### Task
Where an entry below contains an image, skip the image and reproduce the rest exactly.

### Records supplied
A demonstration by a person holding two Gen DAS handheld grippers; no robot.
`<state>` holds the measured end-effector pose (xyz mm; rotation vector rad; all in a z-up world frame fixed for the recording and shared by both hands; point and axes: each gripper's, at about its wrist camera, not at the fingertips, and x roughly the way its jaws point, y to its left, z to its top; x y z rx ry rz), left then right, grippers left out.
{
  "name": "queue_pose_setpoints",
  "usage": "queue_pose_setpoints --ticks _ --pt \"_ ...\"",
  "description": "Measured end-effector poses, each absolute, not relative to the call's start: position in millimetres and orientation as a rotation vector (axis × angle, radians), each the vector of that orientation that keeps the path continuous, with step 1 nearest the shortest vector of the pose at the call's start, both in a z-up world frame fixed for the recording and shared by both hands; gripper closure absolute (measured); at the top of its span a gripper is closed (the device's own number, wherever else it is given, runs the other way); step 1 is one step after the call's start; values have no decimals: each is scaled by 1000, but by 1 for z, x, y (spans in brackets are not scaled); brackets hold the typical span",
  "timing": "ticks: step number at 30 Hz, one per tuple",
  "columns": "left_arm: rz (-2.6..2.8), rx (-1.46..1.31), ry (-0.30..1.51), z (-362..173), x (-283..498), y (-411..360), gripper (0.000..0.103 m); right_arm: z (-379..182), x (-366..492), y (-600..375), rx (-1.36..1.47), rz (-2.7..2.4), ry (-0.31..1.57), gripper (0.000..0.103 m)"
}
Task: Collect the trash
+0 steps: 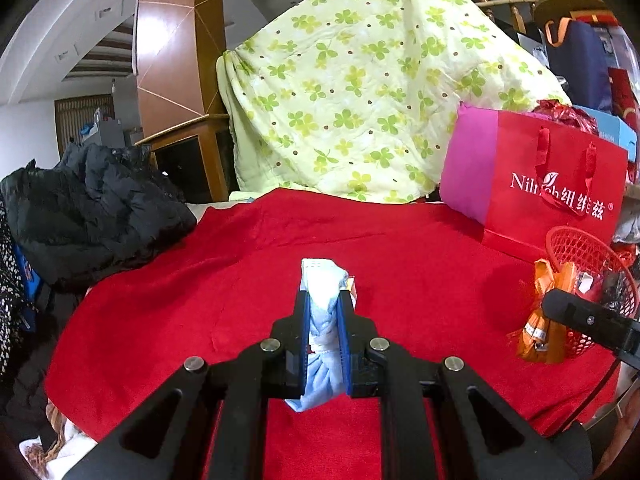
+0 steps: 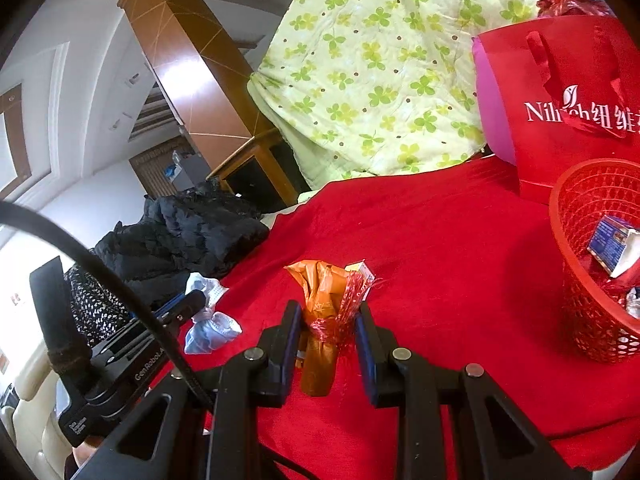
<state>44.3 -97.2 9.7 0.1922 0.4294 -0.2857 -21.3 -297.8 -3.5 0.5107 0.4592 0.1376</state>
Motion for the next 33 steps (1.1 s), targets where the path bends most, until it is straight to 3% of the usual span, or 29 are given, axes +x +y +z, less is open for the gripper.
queue_pose_setpoints --ticks 33 --pt "-289 271 401 9 33 -125 89 -7 -36 -317 541 108 425 74"
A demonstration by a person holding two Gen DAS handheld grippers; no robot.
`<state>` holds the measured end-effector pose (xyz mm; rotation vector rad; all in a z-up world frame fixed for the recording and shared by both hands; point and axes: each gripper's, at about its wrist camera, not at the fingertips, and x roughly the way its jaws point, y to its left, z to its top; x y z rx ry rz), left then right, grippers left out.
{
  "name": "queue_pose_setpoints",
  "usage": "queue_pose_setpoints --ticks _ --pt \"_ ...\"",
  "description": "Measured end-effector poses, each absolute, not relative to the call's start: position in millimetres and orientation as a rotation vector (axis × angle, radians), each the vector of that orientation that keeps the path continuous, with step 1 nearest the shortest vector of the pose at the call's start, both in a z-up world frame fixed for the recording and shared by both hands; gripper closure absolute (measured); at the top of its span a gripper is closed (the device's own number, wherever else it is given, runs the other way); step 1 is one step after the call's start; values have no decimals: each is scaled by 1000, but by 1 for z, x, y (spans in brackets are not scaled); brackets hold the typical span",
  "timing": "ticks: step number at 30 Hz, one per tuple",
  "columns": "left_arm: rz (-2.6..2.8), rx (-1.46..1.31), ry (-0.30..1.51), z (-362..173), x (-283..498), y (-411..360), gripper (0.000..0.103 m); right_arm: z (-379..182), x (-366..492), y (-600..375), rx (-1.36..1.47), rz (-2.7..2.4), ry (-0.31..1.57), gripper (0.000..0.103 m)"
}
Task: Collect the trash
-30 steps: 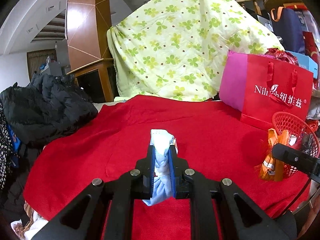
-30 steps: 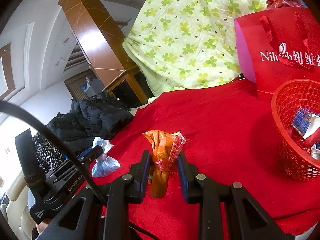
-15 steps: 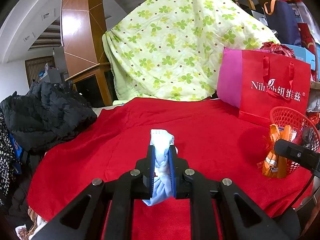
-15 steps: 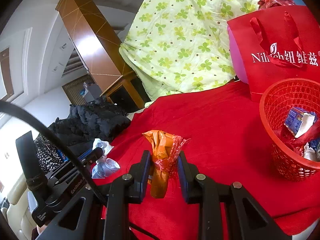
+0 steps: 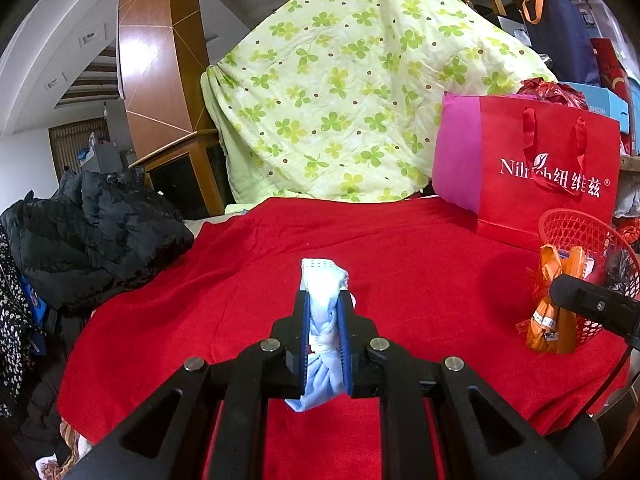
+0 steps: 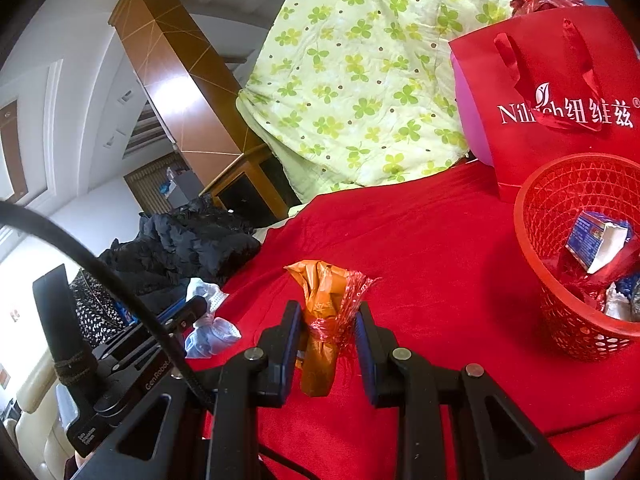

### Answer to this exercise
A demonstration by a person holding two Gen DAS handheld grippers; no robot.
`<state>` holds the measured end-effector pose (xyz mm; rotation vector rad; all in a z-up world frame fixed for the recording and shared by both hands; point and axes: each gripper's, at about its wrist camera, not at the fingertips, and x roughly the way its jaws point, y to its left, z to its top; x y z rx ry rz), left then right, grippers left out.
{
  "name": "queue_pose_setpoints",
  "usage": "queue_pose_setpoints --ticks _ --pt \"_ ...\"",
  "description": "Measured end-effector poses, each absolute, not relative to the call's start: position in millimetres and orientation as a rotation vector (axis × angle, radians), each the vector of that orientation that keeps the path continuous, with step 1 nearest the shortest vector of the pose at the call's start, both in a z-up world frame fixed for the recording and shared by both hands; gripper closure absolute (measured); at the top of its span a gripper is closed (the device's own number, wherever else it is given, runs the other way); step 1 is one step after the call's start; values have no decimals: each is scaled by 1000, but by 1 for z, x, y (spans in brackets are not scaled); brackets hold the typical span",
  "timing": "ticks: step number at 30 Hz, one per tuple",
  "columns": "left_arm: rz (-2.6..2.8), rx (-1.46..1.31), ry (-0.30..1.51), z (-362..173), x (-283..498), y (-411..360), gripper (0.000..0.103 m); right_arm: z (-379..182), x (-366..492), y (-600..375), rx (-1.36..1.47), rz (-2.7..2.4), ry (-0.31..1.57), gripper (0.000..0.103 m)"
}
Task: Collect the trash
+0 steps: 
+0 steps: 
<state>44.3 -97.2 9.7 0.1922 0.4294 -0.2857 -21.3 -297.8 -3.5 0.5107 0.4592 0.1376</state>
Motion for the next 33 steps (1.1 s), targets where the path bends most, until it is straight to 3% of the usual span, or 29 are given, axes +x +y +z, less is open for the gripper.
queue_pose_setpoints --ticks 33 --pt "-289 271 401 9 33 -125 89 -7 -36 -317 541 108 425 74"
A demonstration by a person holding two Gen DAS handheld grippers; no robot.
`<state>` holds the measured end-effector pose (xyz mm; rotation vector rad; all in a z-up world frame fixed for the recording and shared by both hands; point and axes: each gripper's, at about its wrist camera, not at the fingertips, and x roughly the way its jaws point, y to its left, z to its top; x y z rx ry rz), left then right, grippers left out.
{
  "name": "queue_pose_setpoints",
  "usage": "queue_pose_setpoints --ticks _ --pt \"_ ...\"",
  "description": "Measured end-effector poses, each absolute, not relative to the call's start: position in millimetres and orientation as a rotation vector (axis × angle, radians), each the vector of that orientation that keeps the path continuous, with step 1 nearest the shortest vector of the pose at the call's start, both in a z-up world frame fixed for the recording and shared by both hands; gripper closure absolute (measured); at the top of its span a gripper is closed (the device's own number, wherever else it is given, runs the other way); step 1 is one step after the call's start; values have no decimals: each is scaled by 1000, but by 1 for z, x, y (spans in brackets are not scaled); brackets hold the typical span",
  "timing": "ticks: step number at 30 Hz, one per tuple",
  "columns": "left_arm: rz (-2.6..2.8), rx (-1.46..1.31), ry (-0.30..1.51), z (-362..173), x (-283..498), y (-411..360), gripper (0.000..0.103 m); right_arm: z (-379..182), x (-366..492), y (-600..375), rx (-1.36..1.47), rz (-2.7..2.4), ry (-0.31..1.57), gripper (0.000..0.103 m)"
}
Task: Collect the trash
-30 steps: 
-30 steps: 
-15 steps: 
-15 steps: 
+0 steps: 
+0 steps: 

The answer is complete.